Harford County Executive Barry Glassman plans to ask the County Council for authority to "reallocate" a portion of the county's property recordation tax revenue.

A resolution to authorize the reallocation is set to be introduced to the council at its legislative session Tuesday night, but the administration is being tight-lipped about the exact nature of the change.


On Friday, Cindy Mumby, the administration's chief spokesperson, declined to discuss specifics of the resolution prior to its introduction, saying only that a full presentation would be given to council members Tuesday night.

The tax is collected on deeds of sale or deeds of trust when such transactions are filed at the courthouse. The rate is $6.60 for each $1,000 of consideration. On the purchase of a $300,000 home, which has become the norm in Harford, the tax due would be $1,980.

State law dedicates $4.40 of the Harford recordation tax for paying off bonds used to build public schools or for other school construction related expenses, while $1.10 is dedicated to buying parkland or developing recreation facilities. Those requirements have been in effect since 1959, prior to the county receiving home rule in 1972, and thus both levies are part of the Maryland Annotated Code.

In the early 1980s, the County Council added an additional $1.10 to the tax rate to repay water and sewer bond debt at a time when the water and sewer system was in a big financial hole.

It is not clear what part of the tax Glassman may be attempting to reallocate.

During the 2013-14 fiscal year, the county received $1,767,810 in recordation taxes dedicated to the water and sewer system debt, according to the annual report.

Overall, the county received about $10.6 million from the recordation tax, which is highly sensitive to conditions in the local real estate market, as these taxes are considered part of closing costs on property transactions.

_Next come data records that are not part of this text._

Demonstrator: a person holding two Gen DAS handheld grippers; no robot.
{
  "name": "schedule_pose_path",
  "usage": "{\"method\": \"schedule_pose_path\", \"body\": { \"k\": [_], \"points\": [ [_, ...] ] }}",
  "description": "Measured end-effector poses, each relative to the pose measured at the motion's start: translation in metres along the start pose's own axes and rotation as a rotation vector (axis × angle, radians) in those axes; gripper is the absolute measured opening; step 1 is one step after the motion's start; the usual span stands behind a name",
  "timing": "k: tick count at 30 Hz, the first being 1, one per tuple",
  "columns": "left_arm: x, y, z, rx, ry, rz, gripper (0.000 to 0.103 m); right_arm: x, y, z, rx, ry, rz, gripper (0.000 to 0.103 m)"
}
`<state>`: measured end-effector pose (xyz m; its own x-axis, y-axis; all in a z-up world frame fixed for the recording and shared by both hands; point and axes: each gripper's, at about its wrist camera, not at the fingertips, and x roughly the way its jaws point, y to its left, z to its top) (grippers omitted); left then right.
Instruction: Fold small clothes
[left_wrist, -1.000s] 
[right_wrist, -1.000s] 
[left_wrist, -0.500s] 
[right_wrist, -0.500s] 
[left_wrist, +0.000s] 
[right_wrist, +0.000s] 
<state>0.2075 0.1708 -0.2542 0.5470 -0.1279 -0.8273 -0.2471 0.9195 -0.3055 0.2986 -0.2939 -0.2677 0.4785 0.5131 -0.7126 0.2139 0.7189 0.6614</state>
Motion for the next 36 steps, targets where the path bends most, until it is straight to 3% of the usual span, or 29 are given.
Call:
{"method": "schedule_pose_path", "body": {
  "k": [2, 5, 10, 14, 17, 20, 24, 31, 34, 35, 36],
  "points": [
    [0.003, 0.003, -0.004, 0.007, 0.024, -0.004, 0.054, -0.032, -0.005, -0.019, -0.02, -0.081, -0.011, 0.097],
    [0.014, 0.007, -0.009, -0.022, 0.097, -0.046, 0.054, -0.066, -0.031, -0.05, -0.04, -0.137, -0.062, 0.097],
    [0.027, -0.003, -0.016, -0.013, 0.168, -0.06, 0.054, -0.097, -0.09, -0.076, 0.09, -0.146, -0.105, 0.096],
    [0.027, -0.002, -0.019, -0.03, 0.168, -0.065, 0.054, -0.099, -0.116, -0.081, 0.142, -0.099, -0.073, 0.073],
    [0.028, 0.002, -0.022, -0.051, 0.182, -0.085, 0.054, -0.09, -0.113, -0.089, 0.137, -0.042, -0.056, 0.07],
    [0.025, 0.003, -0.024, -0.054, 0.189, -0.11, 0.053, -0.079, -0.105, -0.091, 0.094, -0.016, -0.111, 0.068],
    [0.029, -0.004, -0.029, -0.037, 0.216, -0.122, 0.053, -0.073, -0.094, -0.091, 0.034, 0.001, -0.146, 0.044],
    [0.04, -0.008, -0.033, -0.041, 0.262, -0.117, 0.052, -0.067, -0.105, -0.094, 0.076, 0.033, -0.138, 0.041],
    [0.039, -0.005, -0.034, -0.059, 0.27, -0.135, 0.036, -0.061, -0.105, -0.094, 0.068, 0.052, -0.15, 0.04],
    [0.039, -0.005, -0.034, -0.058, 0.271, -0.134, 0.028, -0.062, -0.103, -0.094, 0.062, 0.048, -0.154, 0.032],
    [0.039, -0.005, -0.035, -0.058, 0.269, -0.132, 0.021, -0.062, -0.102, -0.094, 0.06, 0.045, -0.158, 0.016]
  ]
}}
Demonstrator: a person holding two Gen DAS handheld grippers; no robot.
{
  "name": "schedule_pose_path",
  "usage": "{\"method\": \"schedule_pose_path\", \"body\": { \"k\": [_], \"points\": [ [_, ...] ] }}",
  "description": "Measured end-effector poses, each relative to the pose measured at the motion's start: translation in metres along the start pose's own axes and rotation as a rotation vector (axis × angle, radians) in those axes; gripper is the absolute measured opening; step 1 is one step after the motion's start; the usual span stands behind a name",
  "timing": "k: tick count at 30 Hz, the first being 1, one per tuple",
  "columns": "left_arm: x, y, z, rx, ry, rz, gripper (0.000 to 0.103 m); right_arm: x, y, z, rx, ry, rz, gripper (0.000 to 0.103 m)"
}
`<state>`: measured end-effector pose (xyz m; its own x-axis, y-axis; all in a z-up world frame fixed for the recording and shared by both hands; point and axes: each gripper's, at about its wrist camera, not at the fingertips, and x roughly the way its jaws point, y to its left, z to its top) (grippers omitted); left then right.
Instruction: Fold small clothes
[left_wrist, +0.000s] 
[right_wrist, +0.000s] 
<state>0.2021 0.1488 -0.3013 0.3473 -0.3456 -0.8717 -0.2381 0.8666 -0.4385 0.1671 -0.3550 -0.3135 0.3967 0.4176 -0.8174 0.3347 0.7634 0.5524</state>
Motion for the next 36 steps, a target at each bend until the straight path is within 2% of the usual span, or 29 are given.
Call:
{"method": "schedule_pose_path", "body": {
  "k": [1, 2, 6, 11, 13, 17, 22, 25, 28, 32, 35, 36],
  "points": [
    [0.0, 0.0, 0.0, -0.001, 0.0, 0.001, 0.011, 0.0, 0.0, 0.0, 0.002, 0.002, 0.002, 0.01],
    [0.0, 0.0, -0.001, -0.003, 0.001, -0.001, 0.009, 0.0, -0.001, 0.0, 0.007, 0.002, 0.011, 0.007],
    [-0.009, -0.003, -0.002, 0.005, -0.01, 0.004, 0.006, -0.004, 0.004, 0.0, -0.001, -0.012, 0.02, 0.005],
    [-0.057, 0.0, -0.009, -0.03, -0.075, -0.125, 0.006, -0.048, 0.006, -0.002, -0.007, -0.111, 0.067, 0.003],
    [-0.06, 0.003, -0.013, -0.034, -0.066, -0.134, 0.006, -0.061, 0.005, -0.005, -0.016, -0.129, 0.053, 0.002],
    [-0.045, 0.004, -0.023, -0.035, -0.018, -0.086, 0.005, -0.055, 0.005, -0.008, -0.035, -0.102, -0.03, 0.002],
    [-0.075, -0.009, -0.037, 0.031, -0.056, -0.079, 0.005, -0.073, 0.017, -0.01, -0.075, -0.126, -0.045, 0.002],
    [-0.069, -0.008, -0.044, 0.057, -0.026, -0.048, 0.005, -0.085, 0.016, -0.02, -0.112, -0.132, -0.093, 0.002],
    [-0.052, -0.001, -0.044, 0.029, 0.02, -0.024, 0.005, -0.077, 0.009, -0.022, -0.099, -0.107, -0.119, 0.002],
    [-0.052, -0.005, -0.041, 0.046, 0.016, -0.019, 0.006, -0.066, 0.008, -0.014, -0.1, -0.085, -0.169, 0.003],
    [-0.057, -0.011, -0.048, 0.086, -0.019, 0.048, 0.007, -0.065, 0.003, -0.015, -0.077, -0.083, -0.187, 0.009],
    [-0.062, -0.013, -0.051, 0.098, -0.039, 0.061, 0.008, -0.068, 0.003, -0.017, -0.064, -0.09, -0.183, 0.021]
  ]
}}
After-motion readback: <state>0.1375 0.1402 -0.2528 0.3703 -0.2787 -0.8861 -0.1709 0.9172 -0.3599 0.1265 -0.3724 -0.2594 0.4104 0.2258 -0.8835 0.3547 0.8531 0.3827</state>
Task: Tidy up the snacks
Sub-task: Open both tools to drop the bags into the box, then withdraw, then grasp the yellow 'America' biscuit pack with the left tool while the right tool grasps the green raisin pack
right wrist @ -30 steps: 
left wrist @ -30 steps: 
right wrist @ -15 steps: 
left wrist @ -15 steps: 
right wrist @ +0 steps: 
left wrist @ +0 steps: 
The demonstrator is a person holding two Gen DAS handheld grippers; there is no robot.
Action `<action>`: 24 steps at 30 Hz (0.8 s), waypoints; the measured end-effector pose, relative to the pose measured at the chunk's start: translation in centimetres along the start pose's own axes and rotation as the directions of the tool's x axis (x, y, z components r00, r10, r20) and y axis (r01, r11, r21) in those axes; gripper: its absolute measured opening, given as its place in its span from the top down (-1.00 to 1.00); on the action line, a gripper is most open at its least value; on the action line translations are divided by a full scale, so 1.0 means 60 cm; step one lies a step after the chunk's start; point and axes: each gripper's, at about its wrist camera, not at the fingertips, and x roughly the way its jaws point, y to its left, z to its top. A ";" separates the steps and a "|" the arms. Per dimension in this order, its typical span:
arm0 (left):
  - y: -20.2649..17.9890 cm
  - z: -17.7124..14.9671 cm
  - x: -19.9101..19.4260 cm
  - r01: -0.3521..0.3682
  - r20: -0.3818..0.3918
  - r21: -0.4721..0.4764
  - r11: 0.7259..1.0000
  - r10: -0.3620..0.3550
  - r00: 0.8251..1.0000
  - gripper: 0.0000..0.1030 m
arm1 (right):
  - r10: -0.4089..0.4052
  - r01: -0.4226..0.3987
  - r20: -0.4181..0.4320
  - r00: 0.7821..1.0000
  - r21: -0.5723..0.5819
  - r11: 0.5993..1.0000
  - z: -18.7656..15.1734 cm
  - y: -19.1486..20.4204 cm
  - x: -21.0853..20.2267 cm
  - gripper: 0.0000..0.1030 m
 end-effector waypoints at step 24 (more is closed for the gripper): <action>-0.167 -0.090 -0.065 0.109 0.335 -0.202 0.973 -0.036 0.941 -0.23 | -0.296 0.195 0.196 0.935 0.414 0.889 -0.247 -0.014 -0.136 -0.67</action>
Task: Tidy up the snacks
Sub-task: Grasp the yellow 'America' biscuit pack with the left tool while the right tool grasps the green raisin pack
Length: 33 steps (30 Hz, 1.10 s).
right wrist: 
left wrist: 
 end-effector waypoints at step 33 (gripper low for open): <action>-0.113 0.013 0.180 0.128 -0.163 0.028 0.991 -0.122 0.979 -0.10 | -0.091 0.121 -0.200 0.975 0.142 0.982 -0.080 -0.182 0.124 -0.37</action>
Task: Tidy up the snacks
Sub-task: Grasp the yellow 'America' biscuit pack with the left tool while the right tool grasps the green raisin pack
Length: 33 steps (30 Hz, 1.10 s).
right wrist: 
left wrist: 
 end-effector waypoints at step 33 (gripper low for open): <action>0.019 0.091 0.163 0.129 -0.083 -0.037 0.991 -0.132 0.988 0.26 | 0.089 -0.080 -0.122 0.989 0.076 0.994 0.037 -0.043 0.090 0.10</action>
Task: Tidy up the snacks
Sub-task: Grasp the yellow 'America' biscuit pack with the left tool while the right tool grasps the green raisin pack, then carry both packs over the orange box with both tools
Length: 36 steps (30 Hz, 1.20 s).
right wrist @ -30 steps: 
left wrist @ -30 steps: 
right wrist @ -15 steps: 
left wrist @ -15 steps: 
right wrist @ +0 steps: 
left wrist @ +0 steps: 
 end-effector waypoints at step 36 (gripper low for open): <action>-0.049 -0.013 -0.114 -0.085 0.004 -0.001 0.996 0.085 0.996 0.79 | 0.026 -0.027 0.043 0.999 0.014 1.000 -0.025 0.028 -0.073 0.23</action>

Harford also charges a property transfer tax of 1 percent of the consideration on a deed or deed of trust, or $300 on a $300,000 home. Under county law, half of the transfer tax revenue is allocated to public school construction and half to agricultural preservation.

Glassman has been trying to identify revenue and potential savings in the budget that can be used to fund raises for county and school system employees.

He previously received County Council authorization to offer an early retirement incentive to some of the county's senior employees, a plan geared to trimming the county government's workforce, which numbers about 990 full-time positions.

Although the stated goal of the retirement incentive is to get 100 participants out of some 250 who are eligible, sources close to the administration have said they want to eventually eliminate upward of 300 positions, as many through the incentive and normal attrition as possible.

The administration is also believed to be looking at the potential privatization of some county services, in particular solid waste management and building security, as a means of saving on operational and direct employee costs.